Ano VII

The Rover – A Caçada

quinta-feira ago 7, 2014

The Rover – A Caçada (The Rover, 2014), de David Michôd

Chama a atenção as mosquinhas que tentam invadir as narinas de Guy Pierce, no primeiro plano do filme de David Michôd. Moscas mórbidas, errantes, minúsculas. Mais do que isso: índices da morte. E elas estão lá, presentes em quase todos os planos, para nos fazer sentir o cheiro de morte que emana das imagens projetadas na tela. As moscas denunciam: eis aqui um universo repleto de cadáveres ambulantes, cadáveres morais, de corpos em decomposição, de tempos mortos.

A paisagem do deserto australiano, cuja cor da areia confunde-se com a tonalidade da pele do ator, registrada em plano fixo, com o scope tentando dar conta de todo o horizonte, somada à presença da mosca, pode até fazer lembrar de Era Uma Vez No Oeste. Assim como na obra de Sergio Leone, The Rover – A Caçada, também se passa em um “depois” e tudo o que preenche a cenografia no plano tem caráter de lembrança, de relíquia, de souvenir. Só que enquanto um exibe lembranças sentimentais de anos atrás (Era Uma Vez No Oeste é a reconstrução de um universo 10 anos anterior à feitura do longa-metragem), o outro denuncia o resto, o ferro-velho, o pouco que sobrou desde que houve o colapso há 10 anos, única informação dada ao expectador para explicar o deplorável estado dos seres e objetos vistos ao longo da projeção.   É a mosquinha, no entanto, quem marca a diferença brutal entre as duas visões de mundo. Enquanto no filme italiano o inseto é brincalhão e peralta, aqui é abandono, é fim, é “largado às moscas” (ainda que haja uma interessante semelhança entre a moral do personagem de Guy Pierce e a de Harmônica e Chayenne, quando se trata da morte e da ligação com a terra e com o deserto em si).

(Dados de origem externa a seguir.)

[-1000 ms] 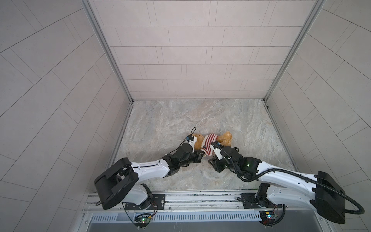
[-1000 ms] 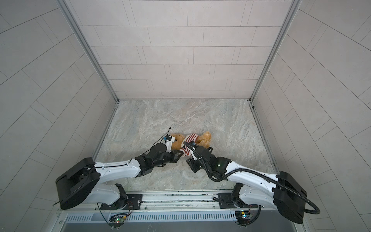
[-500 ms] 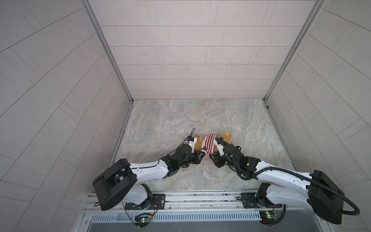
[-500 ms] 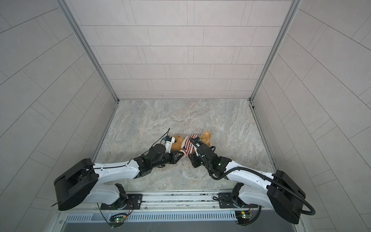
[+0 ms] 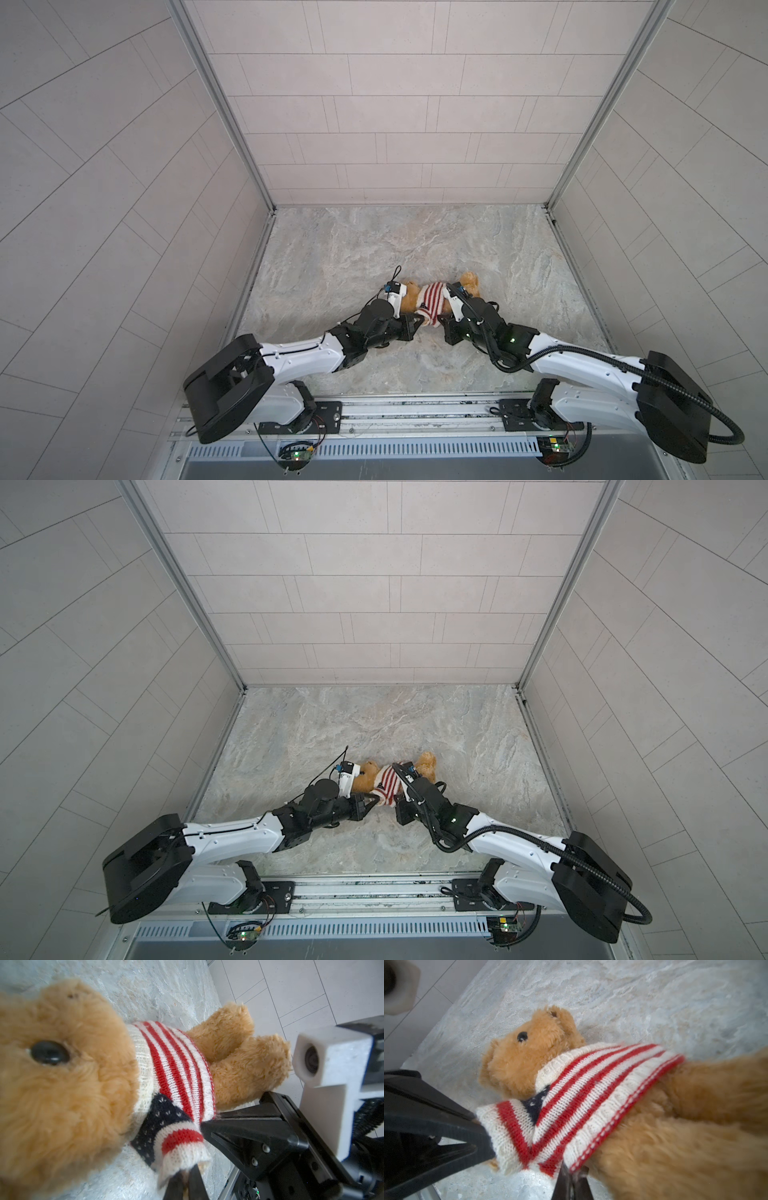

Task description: Dress the teddy bear

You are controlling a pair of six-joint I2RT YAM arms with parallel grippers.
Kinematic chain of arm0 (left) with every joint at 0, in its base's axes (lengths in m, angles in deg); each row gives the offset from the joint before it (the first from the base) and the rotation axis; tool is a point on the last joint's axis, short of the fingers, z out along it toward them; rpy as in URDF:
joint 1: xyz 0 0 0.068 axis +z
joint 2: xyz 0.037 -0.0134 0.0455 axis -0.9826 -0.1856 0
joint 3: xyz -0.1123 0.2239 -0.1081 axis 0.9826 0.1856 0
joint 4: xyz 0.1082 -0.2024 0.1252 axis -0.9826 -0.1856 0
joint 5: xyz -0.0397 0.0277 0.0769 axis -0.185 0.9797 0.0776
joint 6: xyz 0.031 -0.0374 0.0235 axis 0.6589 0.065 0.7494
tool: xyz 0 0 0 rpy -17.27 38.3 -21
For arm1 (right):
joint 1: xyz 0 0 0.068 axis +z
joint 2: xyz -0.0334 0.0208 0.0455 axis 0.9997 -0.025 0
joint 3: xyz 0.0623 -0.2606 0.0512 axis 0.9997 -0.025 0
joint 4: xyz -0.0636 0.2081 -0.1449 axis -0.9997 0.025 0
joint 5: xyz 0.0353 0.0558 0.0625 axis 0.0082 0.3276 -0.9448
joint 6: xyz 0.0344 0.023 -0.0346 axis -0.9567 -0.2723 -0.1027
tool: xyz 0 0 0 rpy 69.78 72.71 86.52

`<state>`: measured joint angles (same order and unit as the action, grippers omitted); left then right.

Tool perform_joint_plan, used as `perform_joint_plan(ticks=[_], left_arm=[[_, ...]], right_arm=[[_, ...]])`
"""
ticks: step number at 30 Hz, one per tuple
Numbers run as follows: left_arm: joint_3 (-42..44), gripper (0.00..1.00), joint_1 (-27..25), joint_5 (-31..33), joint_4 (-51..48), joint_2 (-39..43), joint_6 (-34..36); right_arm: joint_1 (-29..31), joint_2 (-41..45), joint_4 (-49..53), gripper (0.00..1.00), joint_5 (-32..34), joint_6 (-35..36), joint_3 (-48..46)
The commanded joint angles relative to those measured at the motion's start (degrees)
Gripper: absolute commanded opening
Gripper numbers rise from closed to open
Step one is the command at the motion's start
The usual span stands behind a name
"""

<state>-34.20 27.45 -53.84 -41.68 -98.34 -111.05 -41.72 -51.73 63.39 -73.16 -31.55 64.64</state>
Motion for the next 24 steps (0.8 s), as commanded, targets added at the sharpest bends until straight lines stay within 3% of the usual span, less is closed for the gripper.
perform_joint_plan(ticks=[1,8,24], left_arm=[[0.48,0.00,-0.34,0.30,-1.60,2.54,2.38],[1.23,0.00,-0.30,-0.42,-4.77,5.99,4.70],[5.29,0.00,0.32,-4.53,-6.90,15.80,9.26]], right_arm=[[-0.19,3.40,3.02,0.00,4.60,0.64,-0.99],[-1.07,6.22,9.81,0.00,9.98,1.83,-2.12],[-2.73,6.71,14.66,0.00,13.80,2.23,-3.02]])
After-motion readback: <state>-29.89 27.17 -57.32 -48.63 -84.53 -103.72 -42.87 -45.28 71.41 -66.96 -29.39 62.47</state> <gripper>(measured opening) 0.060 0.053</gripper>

 Ainda com base no primeiro plano de The Rover – A Caçada, somos logo introduzidos à relação estreita que o longa-metragem irá estabelecer entre o olhar que será empregado para apreender aquele mundo em falência e o desenrolar da narrativa. Não há, por exemplo, como esperar qualquer possibilidade de um mínimo desenvolvimento do arco narrativo do herói, quando a imagem que se apresenta diante de nós é uma planície infinita. O deserto moral sobre qual vivem os personagens é um plano fixo, por onde alguém entra e sai. A definição de tal conceito é dada por uma das personagens, que diz algo como “eles entraram pela esquerda e saíram pela direita”, quando questionada sobre se viu um carro passar pela casa dela. Toda a jornada viajada pelo protagonista é apenas essa passagem de um lado para outro. O percorrer pelo espaço é atravessar o plano e seguir adiante, sem aprendizado, sem que a movimentação deixe de ser física e passe a ser moral. Neste mundo em colapso, não há aprendizado possível,  não há sabedoria a ser alcançada ao fim da viagem (em dado momento, o irmão do personagem de Robert Pattinson pergunta a Guy Pierce “O que você fez com ele?! O que você fez com ele?!” a resposta é um simples “nada”).

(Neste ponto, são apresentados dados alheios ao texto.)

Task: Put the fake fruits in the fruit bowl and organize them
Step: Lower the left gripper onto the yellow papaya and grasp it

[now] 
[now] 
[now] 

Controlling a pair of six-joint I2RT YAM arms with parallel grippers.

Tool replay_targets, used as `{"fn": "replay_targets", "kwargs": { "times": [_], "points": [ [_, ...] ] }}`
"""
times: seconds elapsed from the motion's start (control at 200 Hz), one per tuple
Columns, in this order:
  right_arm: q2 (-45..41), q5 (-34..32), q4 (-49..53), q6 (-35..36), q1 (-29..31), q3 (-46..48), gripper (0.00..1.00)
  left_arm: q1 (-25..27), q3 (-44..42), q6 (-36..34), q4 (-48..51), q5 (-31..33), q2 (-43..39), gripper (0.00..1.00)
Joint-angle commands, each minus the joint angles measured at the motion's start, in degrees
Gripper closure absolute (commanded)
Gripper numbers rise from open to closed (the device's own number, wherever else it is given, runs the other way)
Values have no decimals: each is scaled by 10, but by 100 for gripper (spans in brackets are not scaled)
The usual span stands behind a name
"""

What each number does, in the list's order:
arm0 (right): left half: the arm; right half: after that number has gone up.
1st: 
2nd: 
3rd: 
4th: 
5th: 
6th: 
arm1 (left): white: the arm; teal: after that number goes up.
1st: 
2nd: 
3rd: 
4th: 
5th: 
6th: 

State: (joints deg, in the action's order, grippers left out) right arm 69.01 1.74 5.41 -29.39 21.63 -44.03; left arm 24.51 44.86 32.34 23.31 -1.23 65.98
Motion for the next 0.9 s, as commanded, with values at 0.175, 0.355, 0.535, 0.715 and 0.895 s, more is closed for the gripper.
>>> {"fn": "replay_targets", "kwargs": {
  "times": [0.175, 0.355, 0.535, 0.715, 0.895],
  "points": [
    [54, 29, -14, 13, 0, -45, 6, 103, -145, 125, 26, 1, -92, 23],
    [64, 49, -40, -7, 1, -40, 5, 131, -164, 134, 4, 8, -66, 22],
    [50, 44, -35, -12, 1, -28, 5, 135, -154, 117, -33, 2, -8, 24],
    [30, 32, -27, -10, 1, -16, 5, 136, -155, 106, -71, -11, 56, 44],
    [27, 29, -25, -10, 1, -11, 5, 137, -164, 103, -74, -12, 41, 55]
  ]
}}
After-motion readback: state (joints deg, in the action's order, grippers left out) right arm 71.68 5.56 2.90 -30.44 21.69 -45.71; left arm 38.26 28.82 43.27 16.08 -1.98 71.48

Estamos, evidentemente, no universo de convenções que se costuma atribuir ao cinema moderno e ao contemporâneo.  Embora certas escolhas pareçam relativamente desgastadas, como o infame gosto pelo choque cultural – personagens chineses vagando pelo deserto australiano e um trem com ideogramas chineses nos vagões rasgando o horizonte – uma vez que a busca por tal choque parece prerrogativa de todo filme “world cinema”, retirando, assim, qualquer possibilidade de choque e se transformando em mero discurso desnecessário sobre globalização, Michôd é hábil o suficiente para não fazer do ator um mero zíper no invólucro do “contemporâneo”. Em meio a todo o conceito de vazio, de esvaziamento dramatúrgico, de rarefação da narrativa, há espaço para a presença do ator, para a presença do sentimento. Tudo é superfície, mas, existe emoção por baixo da areia sórdida da desertificação das relações entre as pessoas, como fica claro na penúltima sequência, quando a câmera, em close, se retém em Pierce por longo tempo, até que vaze uma lágrima. Quando todos os sistemas que regem o ser humano entraram em colapso, resta, apenas, o próprio homem. A lágrima.  Eis um oásis no deserto.